Many people (including my former employer) use Excel to rapidly create
and distribute decision-support software in the form of worksheets. The
quite reasonable rationale for this is that it's faster, easier, and
often more accurate than going through the full development cycle using
a programming language such as Delphi, particularly when most of the
functionality you need is already built into Excel and (at least in
theory) adequately debugged.
In this context, the documentation comes in three forms: the Good, the
Bad, and the Really Ugly. The "good" is embedded help: instructions
provided directly in the spreadsheet cells, in headings, in field
descriptions, and so on.
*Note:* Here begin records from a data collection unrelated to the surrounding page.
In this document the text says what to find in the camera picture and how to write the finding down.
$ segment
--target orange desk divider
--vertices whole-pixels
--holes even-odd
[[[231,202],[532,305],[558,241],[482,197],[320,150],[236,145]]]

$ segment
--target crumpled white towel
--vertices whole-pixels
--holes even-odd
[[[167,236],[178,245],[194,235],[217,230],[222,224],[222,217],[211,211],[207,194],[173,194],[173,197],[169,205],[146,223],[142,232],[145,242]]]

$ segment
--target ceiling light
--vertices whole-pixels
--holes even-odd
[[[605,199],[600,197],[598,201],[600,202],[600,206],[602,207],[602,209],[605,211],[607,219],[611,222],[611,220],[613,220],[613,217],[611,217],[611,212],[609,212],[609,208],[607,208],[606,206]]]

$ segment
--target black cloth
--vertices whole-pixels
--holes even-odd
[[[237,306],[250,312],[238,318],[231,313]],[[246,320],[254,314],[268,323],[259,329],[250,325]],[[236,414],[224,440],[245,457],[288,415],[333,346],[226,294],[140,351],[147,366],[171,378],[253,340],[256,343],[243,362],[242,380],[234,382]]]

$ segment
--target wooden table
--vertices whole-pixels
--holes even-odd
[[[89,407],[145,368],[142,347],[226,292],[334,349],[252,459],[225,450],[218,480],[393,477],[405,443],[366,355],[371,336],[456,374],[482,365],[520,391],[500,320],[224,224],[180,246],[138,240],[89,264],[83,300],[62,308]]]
When intelligently designed, this integration
of help with the interface (rather than in an external file) is very
effective. The "bad" is an external help file linked to the Excel
spreadsheet; I call it "bad" because it's not likely to be context
sensitive unless the spreadsheet developer goes to heroic lengthst to
make it so, and in any event, external help will always be less
effective than good embedded help.
The "really ugly" is when the help is made contextual by using Excel's
"insert comment" feature to attach a comment to various cells in the
spreadsheet. Although this does provide context-sensitive help, the
presence of the comments is denoted only by a tiny, scarcely visible
arrow at the right edge of the cell that hints (to the eagle-eyed
spreadsheet user who knows that this feature exists) that a comment is
present. In my experience (editing the comments), the comments are easy
to miss, hard to click on when you want to display the comment, and
generally poorly integrated with the surrounding interface. Zooming in
on the spreadsheet makes the comments more usable, but you still have
to educate users of their existence--few people realize that they
exist, just as some computer users still don't know of the existence of
online help or how to use it.
--Geoff Hart ghart -at- videotron -dot- ca
(try geoffhart -at- mac -dot- com if you don't get a reply)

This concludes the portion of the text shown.